Demand for Industrial Real Estate Coming from a Diverse Geography
Though sales transaction volume in the U.S. have declined because of a lack of available inventory, foreign interest in industrial real estate continues to accelerate. A weakening global economy is making the United States a secure haven for foreign investment, particularly industrial real estate. Demand is robust across the continents with Norway, Canada, Singapore and the UAE leading the pack. Investor demand for U.S. assets are surpassing the previous cycle, especially for modern distribution facilities. Modern facilities are posting high occupancy rates and pre-recession level taking rents because of the consolidation and modernization of supply chains throughout the country brought on by the surge in demand from e-commerce.
Top Country: Norway $5.4 Billion
Cross-Border Transaction Volume (Apr 15 – Apr 16): $18.6 Billion
Core markets are no longer the primary target of foreign capital demand. Many large portfolios sold during the past twelve months were concentrated in secondary/tertiary markets.
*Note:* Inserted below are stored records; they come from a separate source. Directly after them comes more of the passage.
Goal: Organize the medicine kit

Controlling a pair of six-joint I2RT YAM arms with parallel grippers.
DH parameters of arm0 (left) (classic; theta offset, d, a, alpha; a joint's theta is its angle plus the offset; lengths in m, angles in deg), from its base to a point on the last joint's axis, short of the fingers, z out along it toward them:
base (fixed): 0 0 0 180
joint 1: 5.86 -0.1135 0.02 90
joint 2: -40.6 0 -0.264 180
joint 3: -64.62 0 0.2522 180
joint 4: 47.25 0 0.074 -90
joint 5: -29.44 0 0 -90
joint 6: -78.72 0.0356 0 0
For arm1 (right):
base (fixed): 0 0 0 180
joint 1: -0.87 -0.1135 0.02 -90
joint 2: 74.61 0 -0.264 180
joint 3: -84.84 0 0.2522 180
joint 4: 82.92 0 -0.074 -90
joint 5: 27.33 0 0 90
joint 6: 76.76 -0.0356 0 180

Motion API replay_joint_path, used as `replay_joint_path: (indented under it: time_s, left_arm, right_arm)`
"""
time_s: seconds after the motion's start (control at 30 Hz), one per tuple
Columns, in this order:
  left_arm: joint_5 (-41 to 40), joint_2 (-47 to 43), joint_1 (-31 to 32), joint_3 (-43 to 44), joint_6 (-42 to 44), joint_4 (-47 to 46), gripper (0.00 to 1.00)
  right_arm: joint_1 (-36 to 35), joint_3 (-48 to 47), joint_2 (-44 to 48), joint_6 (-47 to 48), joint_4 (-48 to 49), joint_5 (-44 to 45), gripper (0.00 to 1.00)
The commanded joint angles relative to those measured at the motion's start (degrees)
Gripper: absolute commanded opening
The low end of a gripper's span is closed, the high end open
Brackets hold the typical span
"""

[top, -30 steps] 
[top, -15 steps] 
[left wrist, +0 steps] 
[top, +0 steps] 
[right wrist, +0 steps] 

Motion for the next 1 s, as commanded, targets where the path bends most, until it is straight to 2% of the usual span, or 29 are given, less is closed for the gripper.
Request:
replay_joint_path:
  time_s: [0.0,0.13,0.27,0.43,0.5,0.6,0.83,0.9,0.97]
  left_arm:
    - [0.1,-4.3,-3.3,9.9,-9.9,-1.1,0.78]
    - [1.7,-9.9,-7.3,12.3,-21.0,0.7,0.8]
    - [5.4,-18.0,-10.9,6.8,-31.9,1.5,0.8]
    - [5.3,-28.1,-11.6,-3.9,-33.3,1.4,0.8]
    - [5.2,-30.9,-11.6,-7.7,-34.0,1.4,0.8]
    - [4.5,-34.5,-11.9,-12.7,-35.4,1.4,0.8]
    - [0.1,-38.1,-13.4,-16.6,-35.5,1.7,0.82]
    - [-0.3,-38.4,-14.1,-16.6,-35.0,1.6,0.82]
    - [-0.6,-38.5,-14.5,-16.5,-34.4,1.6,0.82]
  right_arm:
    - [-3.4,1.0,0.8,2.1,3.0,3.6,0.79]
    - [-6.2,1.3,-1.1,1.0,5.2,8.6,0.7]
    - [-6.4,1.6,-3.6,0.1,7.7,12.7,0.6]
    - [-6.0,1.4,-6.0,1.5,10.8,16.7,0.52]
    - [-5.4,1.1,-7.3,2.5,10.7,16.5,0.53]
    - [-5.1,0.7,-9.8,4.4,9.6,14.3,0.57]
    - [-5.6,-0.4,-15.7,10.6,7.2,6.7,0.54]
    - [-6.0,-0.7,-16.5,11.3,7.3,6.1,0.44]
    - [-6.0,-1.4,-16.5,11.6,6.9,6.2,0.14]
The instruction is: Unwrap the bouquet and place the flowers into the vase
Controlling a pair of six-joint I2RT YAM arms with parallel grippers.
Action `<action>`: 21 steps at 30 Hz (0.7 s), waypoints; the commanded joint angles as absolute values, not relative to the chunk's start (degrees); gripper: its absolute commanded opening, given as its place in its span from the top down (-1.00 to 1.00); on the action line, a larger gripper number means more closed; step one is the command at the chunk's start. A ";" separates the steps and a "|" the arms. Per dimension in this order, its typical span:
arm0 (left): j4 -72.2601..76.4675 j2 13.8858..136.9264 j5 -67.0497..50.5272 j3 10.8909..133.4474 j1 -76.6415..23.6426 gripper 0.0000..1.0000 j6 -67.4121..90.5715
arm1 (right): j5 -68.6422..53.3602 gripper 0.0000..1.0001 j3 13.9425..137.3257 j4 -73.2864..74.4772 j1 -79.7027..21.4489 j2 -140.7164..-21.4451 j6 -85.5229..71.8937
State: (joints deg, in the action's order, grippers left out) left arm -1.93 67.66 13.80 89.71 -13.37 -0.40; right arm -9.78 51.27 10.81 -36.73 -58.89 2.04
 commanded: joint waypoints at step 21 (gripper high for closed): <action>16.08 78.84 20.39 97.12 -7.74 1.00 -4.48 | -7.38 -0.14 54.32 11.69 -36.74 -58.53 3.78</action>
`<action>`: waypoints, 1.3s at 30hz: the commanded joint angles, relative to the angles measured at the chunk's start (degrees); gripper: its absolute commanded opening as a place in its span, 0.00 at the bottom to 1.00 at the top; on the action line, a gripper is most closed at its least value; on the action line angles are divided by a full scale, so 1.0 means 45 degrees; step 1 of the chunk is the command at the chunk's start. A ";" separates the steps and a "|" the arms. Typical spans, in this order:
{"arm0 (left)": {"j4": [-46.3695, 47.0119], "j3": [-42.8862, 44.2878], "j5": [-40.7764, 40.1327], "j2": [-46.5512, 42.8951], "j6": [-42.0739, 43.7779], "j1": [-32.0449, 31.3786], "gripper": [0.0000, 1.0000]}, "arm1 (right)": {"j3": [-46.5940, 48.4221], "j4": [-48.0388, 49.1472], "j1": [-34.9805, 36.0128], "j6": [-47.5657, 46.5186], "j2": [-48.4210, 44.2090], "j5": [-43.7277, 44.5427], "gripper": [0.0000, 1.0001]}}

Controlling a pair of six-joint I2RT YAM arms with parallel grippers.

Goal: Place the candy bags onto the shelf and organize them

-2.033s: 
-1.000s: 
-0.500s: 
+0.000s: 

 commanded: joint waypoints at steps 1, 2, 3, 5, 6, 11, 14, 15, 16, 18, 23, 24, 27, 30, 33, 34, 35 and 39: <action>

One such sale was a 192 property, 60 million square foot portfolio purchase in December 2015. ADIA’s (UAE) joint venture purchase with PSP Investments (Canada) of Exeter’s portfolio closed for $3.1 Bil with buildings spread across secondary markets in the U.S.
Norges Bank Investment Management, the Norwegian Government Pension Fund manager burst onto the U.S. investment scene, partnering with Prologis to take over KTR’s 217 building portfolio for $5.4 Bil. This joint venture made Norway the top foreign investor for industrial product in the U.S. since April 2015. Demand from Canada remains strong. Dalfen America, a private equity firm based in Montreal, was one of Canada’s chief purchasers of industrial property in the U.S., taking 53 properties totaling $266 mil. Secondary markets were on Dalfen’s radar with a 23-building purchase in Ohio recently acquired from Hackman Capital.
Markets to Watch: Phoenix, Indianapolis, South Florida
With the global economy wavering and industrial real estate fundamentals thriving, cross-border capital will continue to flow into the U.S. Core markets will draw interest, but with little inventory available to purchase, foreign investors will grab up portfolios in secondary markets. Look for demand to be strongest in geographies near core markets including Indianapolis and Phoenix, along with east coast port markets including Virginia, South Carolina, and South Florida where demand will pick up from the Panama Canal expansion.